» Problem statement:
Nothing but the lines from the one containing "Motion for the" through the last line of the data below should be returned, each copied exactly.

── Dataset content

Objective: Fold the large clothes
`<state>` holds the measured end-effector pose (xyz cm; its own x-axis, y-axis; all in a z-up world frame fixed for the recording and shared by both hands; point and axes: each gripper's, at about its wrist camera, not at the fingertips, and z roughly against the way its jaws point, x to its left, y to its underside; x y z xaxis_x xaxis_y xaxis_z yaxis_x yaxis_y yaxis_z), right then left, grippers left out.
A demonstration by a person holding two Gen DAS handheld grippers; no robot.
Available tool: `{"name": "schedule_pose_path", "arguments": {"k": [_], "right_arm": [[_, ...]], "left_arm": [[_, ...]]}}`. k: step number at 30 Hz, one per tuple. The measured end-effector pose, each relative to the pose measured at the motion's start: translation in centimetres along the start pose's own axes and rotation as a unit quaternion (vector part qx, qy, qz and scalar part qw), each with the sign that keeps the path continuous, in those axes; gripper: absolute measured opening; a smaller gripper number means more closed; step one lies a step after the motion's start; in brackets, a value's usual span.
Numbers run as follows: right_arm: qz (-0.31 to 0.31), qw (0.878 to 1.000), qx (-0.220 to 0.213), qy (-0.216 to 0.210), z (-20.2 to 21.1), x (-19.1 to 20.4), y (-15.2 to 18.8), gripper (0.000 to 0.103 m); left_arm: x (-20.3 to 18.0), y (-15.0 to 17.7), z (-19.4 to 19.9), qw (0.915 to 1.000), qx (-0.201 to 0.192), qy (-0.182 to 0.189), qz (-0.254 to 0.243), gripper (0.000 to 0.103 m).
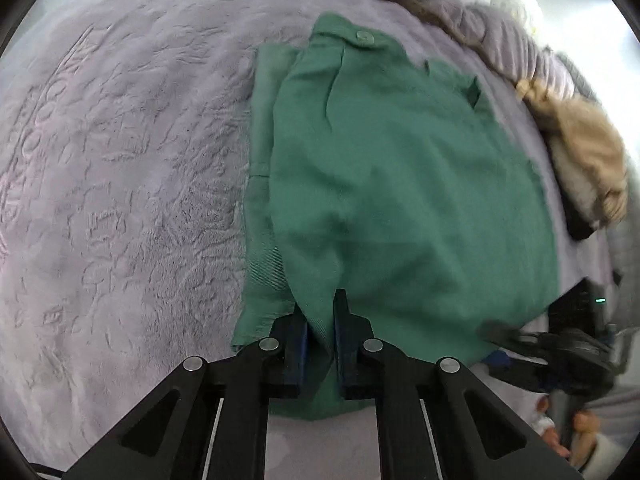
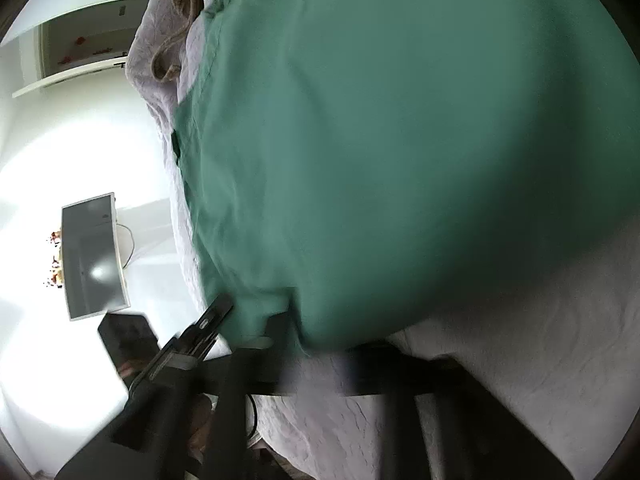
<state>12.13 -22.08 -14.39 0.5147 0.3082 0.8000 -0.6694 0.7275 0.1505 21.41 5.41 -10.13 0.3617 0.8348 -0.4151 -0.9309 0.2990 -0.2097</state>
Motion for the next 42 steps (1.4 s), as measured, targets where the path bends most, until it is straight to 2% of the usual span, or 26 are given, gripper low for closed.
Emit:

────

» Answer section:
Motion for the next 42 steps (1.4 s), as measured, targets where the path bends most, until it is straight to 2% of the usual span, or 26 are given, gripper low for closed.
Emit:

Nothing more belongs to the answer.